College of Bioinformatics Science and Technology, Harbin Medical University, Harbin, 150081, China.
J Transl Med. 2019 Aug 6;17(1):255. doi: 10.1186/s12967-019-2010-4.
Individualized drug response prediction is vital for achieving personalized treatment of cancer and moving precision medicine forward. Large-scale multi-omics profiles provide unprecedented opportunities for precision cancer therapy.
In this study, we propose a pipeline to identify subpathway signatures for anticancer drug response of individuals by integrating the comprehensive contributions of multiple genetic and epigenetic (gene expression, copy number variation and DNA methylation) alterations.
Totally, 46 subpathway signatures associated with individual responses to different anticancer drugs were identified based on five cancer-drug response datasets. We have validated the reliability of subpathway signatures in two independent datasets. Furthermore, we also demonstrated these multi-omics subpathway signatures could significantly improve the performance of anticancer drug response prediction. In-depth analysis of these 46 subpathway signatures uncovered the essential roles of three omics types and the functional associations underlying different anticancer drug responses. Patient stratification based on subpathway signatures involved in anticancer drug response identified subtypes with different clinical outcomes, implying their potential roles as prognostic biomarkers. In addition, a landscape of subpathways associated with cellular responses to 191 anticancer drugs from CellMiner was provided and the mechanism similarity of drug action was accurately unclosed based on these subpathways. Finally, we constructed a user-friendly web interface-CancerDAP ( http://bio-bigdata.hrbmu.edu.cn/CancerDAP/ ) available to explore 2751 subpathways relevant with 191 anticancer drugs response.

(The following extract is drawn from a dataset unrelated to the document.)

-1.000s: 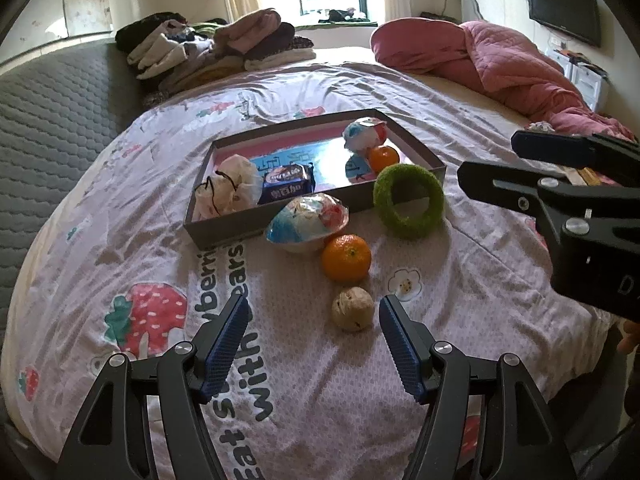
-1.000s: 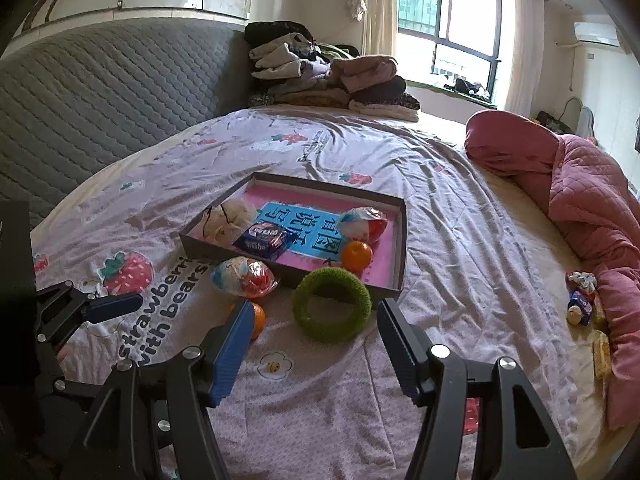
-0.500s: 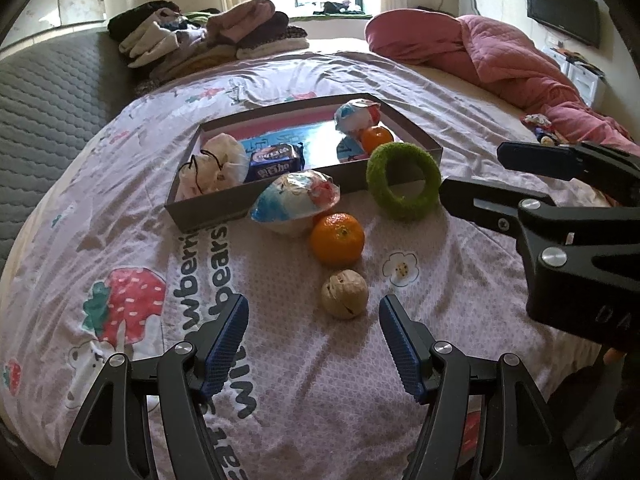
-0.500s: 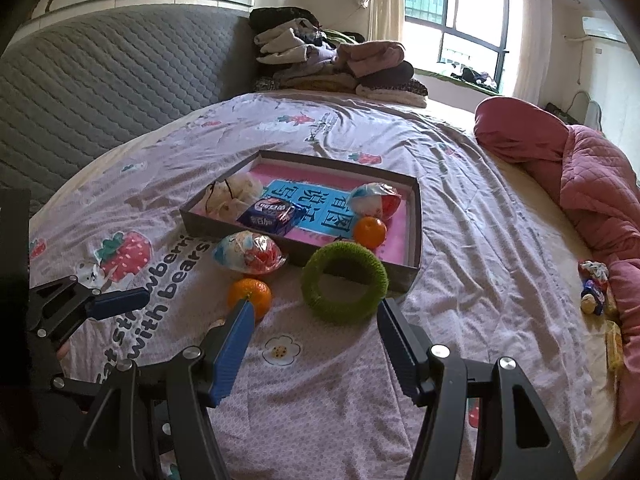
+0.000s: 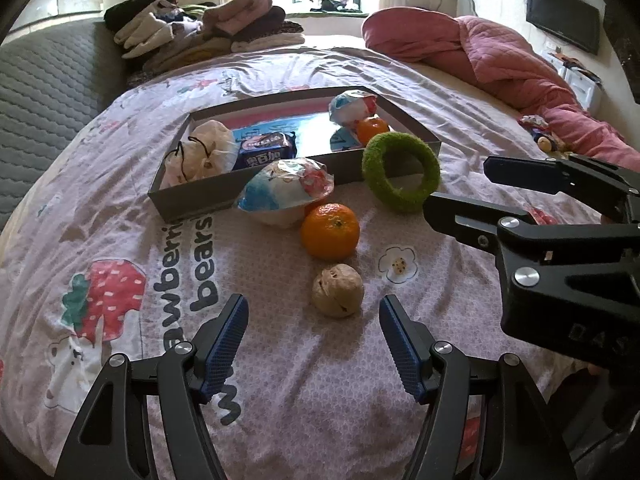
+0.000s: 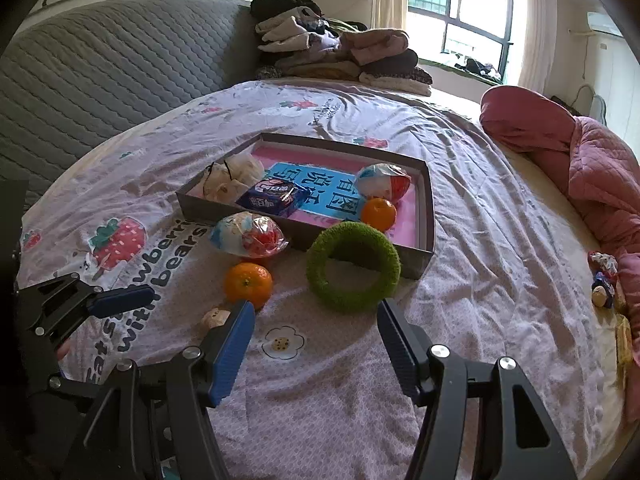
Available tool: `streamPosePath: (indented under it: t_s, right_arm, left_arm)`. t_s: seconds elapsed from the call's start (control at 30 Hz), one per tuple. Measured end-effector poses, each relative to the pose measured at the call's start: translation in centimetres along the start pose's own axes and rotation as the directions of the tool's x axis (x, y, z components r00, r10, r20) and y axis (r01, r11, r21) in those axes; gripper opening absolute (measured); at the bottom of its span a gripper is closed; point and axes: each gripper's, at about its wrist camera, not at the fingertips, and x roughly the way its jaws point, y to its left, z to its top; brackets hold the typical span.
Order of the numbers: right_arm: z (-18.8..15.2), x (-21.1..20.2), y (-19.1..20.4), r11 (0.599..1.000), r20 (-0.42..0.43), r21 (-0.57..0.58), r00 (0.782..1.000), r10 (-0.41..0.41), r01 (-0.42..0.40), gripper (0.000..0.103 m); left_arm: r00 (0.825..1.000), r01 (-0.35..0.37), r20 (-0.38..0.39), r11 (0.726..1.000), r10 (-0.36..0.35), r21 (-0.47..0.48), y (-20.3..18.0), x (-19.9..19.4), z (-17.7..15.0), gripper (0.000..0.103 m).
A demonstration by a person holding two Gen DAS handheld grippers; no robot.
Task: Organize objects
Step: 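Withdraw both tools from the tray toward the walnut and green fuzzy ring, then grasp the walnut with the left tool while the right tool grasps the green fuzzy ring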
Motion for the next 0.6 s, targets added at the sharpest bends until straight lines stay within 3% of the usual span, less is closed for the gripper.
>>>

Taken together, our study identified and systematically characterized subpathway signatures for individualized anticancer drug response prediction, which may promote the precise treatment of cancer and the study for molecular mechanisms of drug actions.
个性化药物反应预测对于实现癌症的个体化治疗和推动精准医学的发展至关重要。大规模的多组学图谱为精准癌症治疗提供了前所未有的机会。
在本研究中,我们提出了一种通过整合多种遗传和表观遗传(基因表达、拷贝数变异和 DNA 甲基化)改变的综合贡献来识别个体抗癌药物反应的亚途径特征的工作流程。
总共基于五个癌症药物反应数据集,鉴定了与个体对不同抗癌药物反应相关的 46 个亚途径特征。我们在两个独立的数据集验证了亚途径特征的可靠性。此外,我们还证明这些多组学亚途径特征可以显著提高抗癌药物反应预测的性能。对这 46 个亚途径特征的深入分析揭示了三种组学类型的重要作用以及不同抗癌药物反应背后的功能关联。基于涉及抗癌药物反应的亚途径特征的患者分层确定了具有不同临床结局的亚型,表明它们作为预后生物标志物的潜在作用。此外,还提供了与 CellMiner 中 191 种抗癌药物的细胞反应相关的亚途径图谱,并基于这些亚途径准确揭示了药物作用的机制相似性。最后,我们构建了一个用户友好的网络界面-CancerDAP(http://bio-bigdata.hrbmu.edu.cn/CancerDAP/),可用于探索与 191 种抗癌药物反应相关的 2751 个亚途径。
综上所述,我们的研究确定并系统地描述了个体化抗癌药物反应预测的亚途径特征,这可能促进癌症的精确治疗和药物作用分子机制的研究。